One more way to kick off the new year in a fun, healthy way: Join the iVillage NeverSayDiet New Year's Community Challenge. It started Jan. 5 but it's not too late to join in on this six-week online plan to get your mind...and bod...in the best shape possible. Sign up and you'll get:
-Daily tips and assignments on healthy eating and exercise
-Weight-loss advice from your Challenge coaches, including renowned fitness trainer Kathy Smith and nutritionist Madelyn Fernstrom,
-A team of support from others in the same boat as you
-A chance to form a brand spanking new relationship with your body
As a sneak peak, here's was my own personal first Challenge assignment (I'm the Body Image Coach):
During Week 1, the name of the game is "Ditch the Diet Mentality." My assignment? Stop looking in the mirror. Seriously, just try it! Staring at yourself and obsessing over your butt is horrible for your body image....Body checking is essentially the over-evaluation of one's shape and weight via any number of methods...let's see if any of these ring a bell for you:
-Looking at yourself in the mirror (to obsess over a body part - not simple grooming)
-Hopping on the scale numerous times a day to track your weight
-Trying on a pair of jeans or other item of clothing to see if you "still fit" into it
-Pinching fat on your body
-Trying to fit your hands around your waist
-Worrying that your thighs are jiggling when you run
-Comparing yourself with other women, whether celebrities or the woman standing in front on you at the GAP.
I'm not telling you to leave the house without checking for spinach in your teeth, but every time you get the urge to check yourself out in a window or the office mirror, say "STOP!" (mentally or out loud even) and move on. Notice how freeing it feels.

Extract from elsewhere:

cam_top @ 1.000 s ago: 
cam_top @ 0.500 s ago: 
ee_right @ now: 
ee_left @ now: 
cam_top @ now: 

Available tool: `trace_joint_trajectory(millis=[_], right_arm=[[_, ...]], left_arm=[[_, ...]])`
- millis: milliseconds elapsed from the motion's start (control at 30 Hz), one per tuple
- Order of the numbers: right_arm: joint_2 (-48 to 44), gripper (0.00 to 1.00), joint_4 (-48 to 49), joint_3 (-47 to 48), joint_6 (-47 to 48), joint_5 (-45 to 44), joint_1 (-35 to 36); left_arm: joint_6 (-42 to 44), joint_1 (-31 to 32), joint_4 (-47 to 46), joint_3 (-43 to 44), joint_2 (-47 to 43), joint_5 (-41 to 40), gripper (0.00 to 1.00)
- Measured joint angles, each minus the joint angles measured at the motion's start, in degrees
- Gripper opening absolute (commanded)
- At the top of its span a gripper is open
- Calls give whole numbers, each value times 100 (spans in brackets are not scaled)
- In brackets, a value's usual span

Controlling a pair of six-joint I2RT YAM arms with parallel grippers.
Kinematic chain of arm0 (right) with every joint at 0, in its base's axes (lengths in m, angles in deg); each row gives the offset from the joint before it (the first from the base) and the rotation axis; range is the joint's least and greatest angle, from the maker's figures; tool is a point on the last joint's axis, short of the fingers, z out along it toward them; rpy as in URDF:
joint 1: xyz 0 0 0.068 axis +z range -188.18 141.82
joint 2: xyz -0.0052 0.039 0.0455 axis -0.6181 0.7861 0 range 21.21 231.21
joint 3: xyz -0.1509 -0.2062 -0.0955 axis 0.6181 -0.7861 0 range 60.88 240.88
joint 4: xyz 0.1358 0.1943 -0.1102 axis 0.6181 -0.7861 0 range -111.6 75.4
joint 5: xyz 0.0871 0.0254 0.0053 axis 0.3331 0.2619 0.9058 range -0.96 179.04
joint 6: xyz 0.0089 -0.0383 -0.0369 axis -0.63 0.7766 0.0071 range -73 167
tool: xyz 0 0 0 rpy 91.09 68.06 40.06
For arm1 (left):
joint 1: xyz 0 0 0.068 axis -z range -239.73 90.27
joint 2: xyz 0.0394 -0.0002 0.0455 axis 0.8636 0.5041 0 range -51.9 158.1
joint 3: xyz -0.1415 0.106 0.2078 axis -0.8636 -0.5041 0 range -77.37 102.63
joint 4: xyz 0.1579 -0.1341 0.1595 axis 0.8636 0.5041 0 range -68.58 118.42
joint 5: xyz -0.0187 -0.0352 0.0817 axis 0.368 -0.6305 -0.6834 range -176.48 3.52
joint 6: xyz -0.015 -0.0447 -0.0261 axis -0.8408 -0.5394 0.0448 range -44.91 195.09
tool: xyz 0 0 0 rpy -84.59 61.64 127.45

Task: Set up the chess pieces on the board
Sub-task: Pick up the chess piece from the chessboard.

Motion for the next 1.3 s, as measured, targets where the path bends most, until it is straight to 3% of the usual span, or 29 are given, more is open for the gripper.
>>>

I have done this myself - I used to spend endless hours of my week craning my neck over my shoulder to catch my rear view in the mirror. It always looked the same, and I always thought it looked big. But I wasn't thinking clearly and the result was, it made me feel like crap. So one day, I stopped. When I got the urge, I told myself, "Do. Not. Turn. Around. You. Are. Being. Crazy." And after a while, it started to work! NOT looking in the mirror became more of an ingrained habit and I found myself just feeling happier. Of course, I still check myself out. In fact, just the other day my husband "caught" me standing on the toilet to get a full view of myself in a dress and boots. Totally busted. But you can't walk around just not knowing how you look! It's about finding a balance...and sometimes that means starting off at one end of the spectrum (hence this week's No Looking challenge) and working your way towards the happy middle area.